Exercise details: Exactly as they appear, output all of the entries.

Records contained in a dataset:
-=-=-

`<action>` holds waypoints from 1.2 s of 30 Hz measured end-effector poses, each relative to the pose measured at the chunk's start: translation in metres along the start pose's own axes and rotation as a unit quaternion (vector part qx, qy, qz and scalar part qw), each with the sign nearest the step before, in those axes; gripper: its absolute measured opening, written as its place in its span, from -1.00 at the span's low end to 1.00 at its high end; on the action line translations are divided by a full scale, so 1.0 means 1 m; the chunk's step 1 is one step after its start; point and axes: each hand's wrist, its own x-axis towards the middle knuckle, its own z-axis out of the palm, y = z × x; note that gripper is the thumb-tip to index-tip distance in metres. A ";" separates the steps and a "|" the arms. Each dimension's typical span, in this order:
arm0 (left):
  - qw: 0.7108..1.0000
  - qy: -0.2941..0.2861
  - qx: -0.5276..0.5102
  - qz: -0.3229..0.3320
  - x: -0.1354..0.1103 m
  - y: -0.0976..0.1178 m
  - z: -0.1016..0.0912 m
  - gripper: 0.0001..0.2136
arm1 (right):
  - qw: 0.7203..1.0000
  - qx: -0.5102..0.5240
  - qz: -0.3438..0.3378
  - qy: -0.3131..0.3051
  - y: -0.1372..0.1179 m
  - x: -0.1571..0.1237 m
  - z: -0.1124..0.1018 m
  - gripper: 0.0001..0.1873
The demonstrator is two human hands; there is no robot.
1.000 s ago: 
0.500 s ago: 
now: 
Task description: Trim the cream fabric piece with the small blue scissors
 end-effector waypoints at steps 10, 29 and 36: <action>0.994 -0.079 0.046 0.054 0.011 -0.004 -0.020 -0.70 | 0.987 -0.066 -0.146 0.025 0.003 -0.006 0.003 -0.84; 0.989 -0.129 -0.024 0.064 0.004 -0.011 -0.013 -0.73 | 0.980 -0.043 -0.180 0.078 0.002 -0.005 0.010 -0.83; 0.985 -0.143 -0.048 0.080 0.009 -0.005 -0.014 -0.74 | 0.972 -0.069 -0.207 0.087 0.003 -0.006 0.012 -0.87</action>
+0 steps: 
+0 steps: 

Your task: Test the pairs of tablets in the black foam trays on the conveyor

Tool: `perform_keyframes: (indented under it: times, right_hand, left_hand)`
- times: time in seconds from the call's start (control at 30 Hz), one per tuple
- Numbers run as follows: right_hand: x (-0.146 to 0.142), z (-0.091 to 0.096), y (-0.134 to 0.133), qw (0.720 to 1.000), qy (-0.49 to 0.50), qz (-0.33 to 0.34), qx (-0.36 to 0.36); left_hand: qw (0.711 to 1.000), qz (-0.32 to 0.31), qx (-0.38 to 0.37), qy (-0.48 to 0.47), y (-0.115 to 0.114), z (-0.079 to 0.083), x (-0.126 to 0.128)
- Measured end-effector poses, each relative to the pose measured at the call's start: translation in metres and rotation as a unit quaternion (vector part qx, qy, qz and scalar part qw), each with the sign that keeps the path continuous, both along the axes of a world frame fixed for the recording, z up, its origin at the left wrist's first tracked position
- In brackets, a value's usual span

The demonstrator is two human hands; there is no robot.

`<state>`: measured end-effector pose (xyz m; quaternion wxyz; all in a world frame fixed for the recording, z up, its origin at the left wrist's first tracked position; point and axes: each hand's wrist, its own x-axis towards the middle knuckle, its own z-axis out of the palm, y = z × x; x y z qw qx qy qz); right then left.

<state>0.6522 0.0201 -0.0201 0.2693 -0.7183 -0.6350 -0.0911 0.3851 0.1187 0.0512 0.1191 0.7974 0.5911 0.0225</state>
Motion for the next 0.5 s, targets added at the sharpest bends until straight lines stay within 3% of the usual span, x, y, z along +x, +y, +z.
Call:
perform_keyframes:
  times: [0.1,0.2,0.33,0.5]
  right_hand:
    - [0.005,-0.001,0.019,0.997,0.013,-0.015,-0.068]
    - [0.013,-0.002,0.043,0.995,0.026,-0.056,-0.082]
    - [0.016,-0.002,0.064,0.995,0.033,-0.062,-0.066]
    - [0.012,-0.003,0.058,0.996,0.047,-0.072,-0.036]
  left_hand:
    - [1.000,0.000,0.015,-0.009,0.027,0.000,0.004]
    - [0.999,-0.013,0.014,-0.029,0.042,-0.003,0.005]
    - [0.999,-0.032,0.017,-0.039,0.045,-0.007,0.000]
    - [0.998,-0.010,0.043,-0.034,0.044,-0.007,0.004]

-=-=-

Result for this task:
`<action>` holds waypoints from 1.2 s of 30 Hz measured end-effector poses, each relative to the pose measured at the chunk's start: translation in metres along the start pose's own axes and rotation as a unit quaternion (vector part qx, qy, qz and scalar part qw), each with the sign nearest the step before, in those axes; gripper: its absolute measured opening, written as its place in its span, from -1.00 at the span's low end to 1.00 at its high end; on the action line translations are divided by a full scale, so 1.0 means 1 m; the chunk's step 1 is one step after its start; point and axes: each hand's wrist, its own x-axis towards the middle knuckle, its own z-axis out of the palm, y = z × x; note that gripper is the thumb-tip to index-tip distance in metres. A ";" separates the steps and a "|" the arms. Each dimension's typical span, in this order:
arm0 (left):
  - qw: 0.7108..1.0000
  - qy: -0.2941..0.2861
  - qx: -0.5276..0.5102
  - qz: -0.3229..0.3320
  - x: -0.1354..0.1103 m
  - y: -0.0976..0.1178 m
  - z: -0.1016..0.0912 m
  - gripper: 0.0001..0.2136
arm1 (right):
  - qw: 0.7203..1.0000
  - qx: -0.5102..0.5240
  - qz: -0.3438..0.3378
  - qy: -0.3131..0.3051
  - y: -0.1372..0.1179 m
  - x: -0.1571..0.1237 m
  - z: -0.1124..0.1018 m
  - gripper: 0.0001..0.1873
The demonstrator is two human hands; there is no robot.
1.000 s ago: 
0.500 s ago: 
now: 
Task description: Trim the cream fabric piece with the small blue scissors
 end-effector waypoints at steps 10, 29 and 36: <action>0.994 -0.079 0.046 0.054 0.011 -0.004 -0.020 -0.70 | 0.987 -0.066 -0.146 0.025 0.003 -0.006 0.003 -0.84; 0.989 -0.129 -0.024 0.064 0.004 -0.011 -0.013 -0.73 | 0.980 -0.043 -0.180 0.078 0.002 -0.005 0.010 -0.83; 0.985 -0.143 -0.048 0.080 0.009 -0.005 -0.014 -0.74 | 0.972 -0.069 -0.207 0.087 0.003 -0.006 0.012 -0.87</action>
+0 steps: 
+0 steps: 

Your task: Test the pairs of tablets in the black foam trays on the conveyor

Tool: `perform_keyframes: (indented under it: times, right_hand, left_hand)`
- times: time in seconds from the call's start (control at 30 Hz), one per tuple
- Numbers run as follows: right_hand: x (-0.146 to 0.142), z (-0.091 to 0.096), y (-0.134 to 0.133), qw (0.720 to 1.000), qy (-0.49 to 0.50), qz (-0.33 to 0.34), qx (-0.36 to 0.36); left_hand: qw (0.711 to 1.000), qz (-0.32 to 0.31), qx (-0.38 to 0.37), qy (-0.48 to 0.47), y (-0.115 to 0.114), z (-0.079 to 0.083), x (-0.126 to 0.128)
- Measured end-effector poses, each relative to the pose measured at the call's start: translation in metres and rotation as a unit quaternion (vector part qx, qy, qz and scalar part qw), each with the sign that keeps the path continuous, both along the axes of a world frame fixed for the recording, z up, its origin at the left wrist's first tracked position
- In brackets, a value's usual span

The demonstrator is two human hands; there is no robot.

`<state>`: measured end-effector pose (xyz m; quaternion wxyz; all in a world frame fixed for the recording, z up, its origin at the left wrist's first tracked position; point and axes: each hand's wrist, its own x-axis towards the middle knuckle, its own z-axis out of the palm, y = z × x; x y z qw qx qy qz); right then left.

<state>0.6522 0.0201 -0.0201 0.2693 -0.7183 -0.6350 -0.0911 0.3851 0.1187 0.0512 0.1191 0.7974 0.5911 0.0225</state>
Motion for the next 0.5 s, targets added at the sharpest bends until straight lines stay within 3% of the usual span, x, y, z along +x, +y, +z.
Call:
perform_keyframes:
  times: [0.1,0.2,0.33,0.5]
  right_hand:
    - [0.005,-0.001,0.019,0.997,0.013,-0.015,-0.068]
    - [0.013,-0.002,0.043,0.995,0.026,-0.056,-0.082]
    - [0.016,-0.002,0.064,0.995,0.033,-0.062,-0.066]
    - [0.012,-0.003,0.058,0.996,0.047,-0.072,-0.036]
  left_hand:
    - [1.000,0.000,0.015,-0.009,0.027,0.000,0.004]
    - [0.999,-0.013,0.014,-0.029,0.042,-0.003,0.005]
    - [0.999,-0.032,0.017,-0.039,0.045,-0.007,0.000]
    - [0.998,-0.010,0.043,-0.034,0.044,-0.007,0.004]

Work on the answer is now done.